Prominent Maltese politician and lawyer Herbert Ganado wrote in his memoir of what he witnessed at Porta Reale as the soldiers were brought ashore: “Masses of people packed the Strada Reale … Large crowds lined both sides and waited silently … Some clapped but were quickly shushed by the crowd. It was not an occasion for noise and shouting.”

“The people, particularly mothers in the crowds, became very emotional … Some of the wounded waved, smiled and looked happy they had been welcomed with such love and spontaneous attention.”

Only a day after the first wounded arrived, Ganado writes of witnessing the first of many military funerals.

“This is how I learned Chopin’s Funeral March, and now, whenever I hear the music, this scene comes to mind: a firing party, rifles at reverse arms, pointing downwards, a band and a coffin draped in the Union Jack on a gun carriage. Occasionally, one saw six or seven coffins in the same funeral procession.”

The Maltese compassion and hospitality did not go unnoticed back in Australia.
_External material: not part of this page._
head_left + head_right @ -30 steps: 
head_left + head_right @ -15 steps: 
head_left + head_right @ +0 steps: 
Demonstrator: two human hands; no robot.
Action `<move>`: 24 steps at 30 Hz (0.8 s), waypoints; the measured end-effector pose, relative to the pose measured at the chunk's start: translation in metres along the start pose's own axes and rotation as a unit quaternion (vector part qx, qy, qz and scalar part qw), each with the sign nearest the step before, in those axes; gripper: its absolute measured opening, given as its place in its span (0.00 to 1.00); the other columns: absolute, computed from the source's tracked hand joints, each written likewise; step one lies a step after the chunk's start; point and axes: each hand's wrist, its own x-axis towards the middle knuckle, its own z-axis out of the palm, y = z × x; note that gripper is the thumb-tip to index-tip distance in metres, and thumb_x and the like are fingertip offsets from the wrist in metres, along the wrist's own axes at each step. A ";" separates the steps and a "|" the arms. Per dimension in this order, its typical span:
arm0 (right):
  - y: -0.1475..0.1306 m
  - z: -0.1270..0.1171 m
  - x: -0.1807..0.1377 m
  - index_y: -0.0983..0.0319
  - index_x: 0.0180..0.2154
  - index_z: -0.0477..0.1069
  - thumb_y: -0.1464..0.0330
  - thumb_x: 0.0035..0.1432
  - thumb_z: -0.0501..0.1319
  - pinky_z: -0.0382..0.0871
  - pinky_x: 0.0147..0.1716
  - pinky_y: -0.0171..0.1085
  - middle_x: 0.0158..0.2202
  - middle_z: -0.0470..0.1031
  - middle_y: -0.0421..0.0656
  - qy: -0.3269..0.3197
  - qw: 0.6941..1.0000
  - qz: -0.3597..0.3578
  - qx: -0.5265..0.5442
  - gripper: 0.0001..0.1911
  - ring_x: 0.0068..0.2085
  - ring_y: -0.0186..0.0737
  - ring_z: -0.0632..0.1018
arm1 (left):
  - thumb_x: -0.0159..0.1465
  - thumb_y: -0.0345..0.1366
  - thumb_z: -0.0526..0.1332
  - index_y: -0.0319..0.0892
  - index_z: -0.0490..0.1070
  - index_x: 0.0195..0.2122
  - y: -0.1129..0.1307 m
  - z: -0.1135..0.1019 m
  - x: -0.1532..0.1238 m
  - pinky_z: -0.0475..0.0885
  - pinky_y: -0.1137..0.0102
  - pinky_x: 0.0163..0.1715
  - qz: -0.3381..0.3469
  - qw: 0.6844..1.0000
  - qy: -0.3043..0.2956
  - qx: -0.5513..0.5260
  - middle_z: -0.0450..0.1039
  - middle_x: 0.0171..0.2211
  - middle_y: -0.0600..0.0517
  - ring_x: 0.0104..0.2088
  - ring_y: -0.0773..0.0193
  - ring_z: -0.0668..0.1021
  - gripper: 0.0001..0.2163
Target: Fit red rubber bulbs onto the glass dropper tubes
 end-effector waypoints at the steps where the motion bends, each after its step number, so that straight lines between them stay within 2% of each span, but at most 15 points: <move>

Inside St Andrews Scots Church in Valletta are two stained-glass windows representing Christ the Light and Christ the Good Shepherd, commissioned by the Vasey family from the Melbourne suburb of Malvern.

On August 14, 1915, corporal John Vasey of the Second Field Company died of septicemia, a month shy of his 21st birthday, having lost a leg after being wounded at Gallipoli. Vasey is buried at Pieta. According to war records his family received a collection of “personal effects” which included a shaving brush, notepad, fountain pen, matchbox and a pair of mittens.
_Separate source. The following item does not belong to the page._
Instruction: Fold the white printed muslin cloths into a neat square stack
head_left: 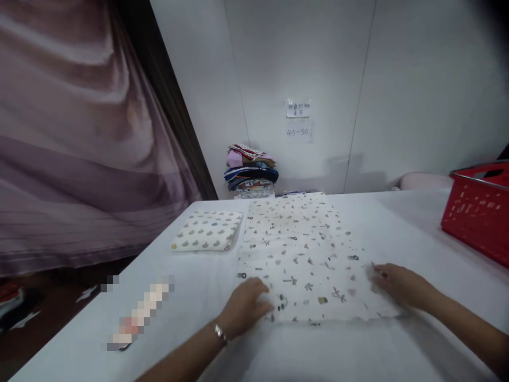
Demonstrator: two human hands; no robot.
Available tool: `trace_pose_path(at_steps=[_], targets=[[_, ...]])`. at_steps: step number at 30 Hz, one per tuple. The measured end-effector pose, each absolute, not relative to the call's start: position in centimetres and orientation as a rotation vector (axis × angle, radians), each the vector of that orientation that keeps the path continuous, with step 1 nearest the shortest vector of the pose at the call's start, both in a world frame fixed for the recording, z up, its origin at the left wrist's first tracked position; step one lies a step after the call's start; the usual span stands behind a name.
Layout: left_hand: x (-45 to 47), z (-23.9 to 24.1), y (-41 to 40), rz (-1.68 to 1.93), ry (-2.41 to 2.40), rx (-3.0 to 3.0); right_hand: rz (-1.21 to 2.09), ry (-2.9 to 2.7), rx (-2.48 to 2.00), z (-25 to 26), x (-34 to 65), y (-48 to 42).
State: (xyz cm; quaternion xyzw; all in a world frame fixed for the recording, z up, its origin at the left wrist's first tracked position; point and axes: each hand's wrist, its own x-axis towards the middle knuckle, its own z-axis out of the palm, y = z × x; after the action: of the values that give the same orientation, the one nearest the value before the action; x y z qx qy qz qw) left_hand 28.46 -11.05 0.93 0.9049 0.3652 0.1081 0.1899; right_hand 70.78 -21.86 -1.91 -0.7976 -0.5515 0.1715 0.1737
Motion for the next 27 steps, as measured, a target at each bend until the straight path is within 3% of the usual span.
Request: trace_pose_path(at_steps=[4, 13, 23, 27], targets=[[27.4, -0.9, -13.3, 0.261, 1.038, 2.567, 0.534, -1.412, -2.362, -4.0, 71.4, -22.6], [28.0, 0.3, -13.1, 0.24, 0.983, 2.633, 0.415, -1.393, -2.236, -1.7, 70.3, -22.1], [28.4, 5.2, -11.8, 0.534, 0.996, 2.23, 1.284, -0.551, -1.437, 2.0, 66.8, -21.9], [27.6, 6.0, -10.5, 0.764, 1.212, 1.905, 1.334, -0.613, -1.281, 4.7, 64.2, -21.3]])
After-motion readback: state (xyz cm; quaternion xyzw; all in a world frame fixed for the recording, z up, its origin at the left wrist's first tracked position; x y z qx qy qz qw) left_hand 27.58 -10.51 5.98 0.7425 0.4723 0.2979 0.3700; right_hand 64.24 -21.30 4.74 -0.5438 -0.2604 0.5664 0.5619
Vasey’s brother George would later join the front and during WWII became one of Australia’s most storied warriors. Major General George Vasey’s wife Jessie founded the War Widows Guild.

In 1921 the Vasey brothers’ father, also named George, presented the stained-glass windows on behalf of the broader Australian Methodist community as a gift to the Maltese in honour of his son John and other Anzacs buried there.
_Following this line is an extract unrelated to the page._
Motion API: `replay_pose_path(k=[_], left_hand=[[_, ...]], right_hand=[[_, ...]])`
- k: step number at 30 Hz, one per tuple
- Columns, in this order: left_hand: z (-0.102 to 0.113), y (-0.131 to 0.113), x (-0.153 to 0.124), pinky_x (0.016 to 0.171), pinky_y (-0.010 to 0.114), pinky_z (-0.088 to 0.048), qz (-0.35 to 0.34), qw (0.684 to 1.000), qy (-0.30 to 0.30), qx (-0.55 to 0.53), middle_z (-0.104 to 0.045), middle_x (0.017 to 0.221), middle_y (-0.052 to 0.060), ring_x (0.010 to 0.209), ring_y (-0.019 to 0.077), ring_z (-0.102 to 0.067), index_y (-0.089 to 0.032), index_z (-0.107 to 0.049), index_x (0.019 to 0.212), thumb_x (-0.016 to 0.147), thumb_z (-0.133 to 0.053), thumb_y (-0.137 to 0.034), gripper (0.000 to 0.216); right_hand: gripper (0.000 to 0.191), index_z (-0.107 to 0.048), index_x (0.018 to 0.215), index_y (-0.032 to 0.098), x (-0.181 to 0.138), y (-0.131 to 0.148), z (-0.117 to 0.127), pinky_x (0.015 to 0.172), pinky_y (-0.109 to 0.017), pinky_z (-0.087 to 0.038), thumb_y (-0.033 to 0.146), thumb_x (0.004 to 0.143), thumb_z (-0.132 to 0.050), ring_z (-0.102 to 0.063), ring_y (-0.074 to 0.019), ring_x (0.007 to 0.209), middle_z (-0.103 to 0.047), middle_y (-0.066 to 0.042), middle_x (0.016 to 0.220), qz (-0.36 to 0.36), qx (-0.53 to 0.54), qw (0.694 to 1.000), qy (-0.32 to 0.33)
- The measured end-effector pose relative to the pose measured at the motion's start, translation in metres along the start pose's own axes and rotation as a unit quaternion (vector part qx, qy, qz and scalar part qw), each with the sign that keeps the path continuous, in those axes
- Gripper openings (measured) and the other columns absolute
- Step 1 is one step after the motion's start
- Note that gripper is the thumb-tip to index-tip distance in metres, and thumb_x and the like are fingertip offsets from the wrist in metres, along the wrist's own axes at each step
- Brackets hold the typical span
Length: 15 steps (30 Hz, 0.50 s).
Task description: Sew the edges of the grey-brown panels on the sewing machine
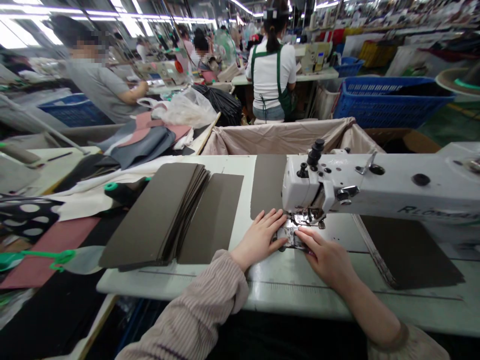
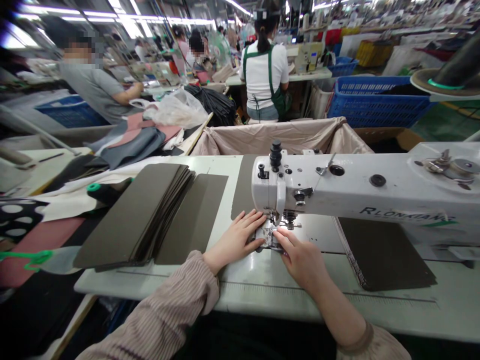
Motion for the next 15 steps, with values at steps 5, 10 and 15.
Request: replay_pose_path(k=[5,10,15], left_hand=[[0.0024,-0.0003,0.0007,0.121,0.045,-0.018,0.003,1.000,-0.007,-0.017,-0.034,0.156,0.004,0.146,0.0223,-0.026,-0.027,-0.035,0.149,0.095,-0.054,-0.048,0.061],[0.0036,-0.0011,-0.0008,0.120,0.048,-0.019,-0.005,1.000,-0.012,-0.025,-0.038,0.154,0.005,0.144,0.0232,-0.031,-0.028,-0.040,0.146,0.095,-0.055,-0.044,0.056],[0.0028,-0.0040,-0.0032,0.120,0.047,-0.017,-0.008,1.000,-0.022,-0.003,-0.034,0.156,0.006,0.146,0.0228,-0.026,-0.026,-0.032,0.150,0.093,-0.058,-0.041,0.064]], right_hand=[[0.056,-0.046,0.142,0.027,-0.0005,-0.0001,-0.0004,0.076,-0.034,-0.055,0.015,0.087,-0.050,-0.066,-0.0219,0.099,-0.049,-0.003,0.146,0.003,-0.002,1.000,-0.003],[0.057,-0.047,0.141,0.028,-0.0003,0.0003,0.0009,0.079,-0.035,-0.055,0.014,0.086,-0.051,-0.067,-0.0224,0.098,-0.051,-0.005,0.144,0.001,0.006,1.000,-0.011],[0.056,-0.048,0.139,0.028,0.0002,0.0015,0.0027,0.083,-0.034,-0.054,0.013,0.085,-0.051,-0.064,-0.0225,0.106,-0.051,-0.004,0.144,0.001,0.018,1.000,-0.017]])
Point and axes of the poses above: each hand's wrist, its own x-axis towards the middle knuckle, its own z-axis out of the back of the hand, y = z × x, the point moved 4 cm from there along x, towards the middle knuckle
Today Vasey family descendants are as largely unaware of the windows’ provenance as the dwindling congregation at St Andrews, however a small plaque on the wall mentions the Australian connection.

Such warm relations were not displayed less than a decade later in Queensland’s cane fields, where Maltese immigrants were grouped by The Truth newspaper with other “mixed races of indefinite breed” allegedly “sweep[ing] into our open ports, sans character, morals, principles, health, and frequently, cash”, and “ignorant of all sanitary precautions … animal-like in their tastes; brutal in their relationships … grossly superstitious and illiterate.”

The misguided prejudice wasn’t to last, especially with the indignant Maltese making it clear they were just as much a part of the British Empire as Australia. By 1948 the Australia-Malta Assisted Passage Agreement officially recognised the Maltese as “preferred” migrants. Over the next half-century tens of thousands would come to Australia.

According to the 2021 census, Australia is home to 234,402 people either born in Malta or claiming Maltese ancestry, about half the current population of Malta itself.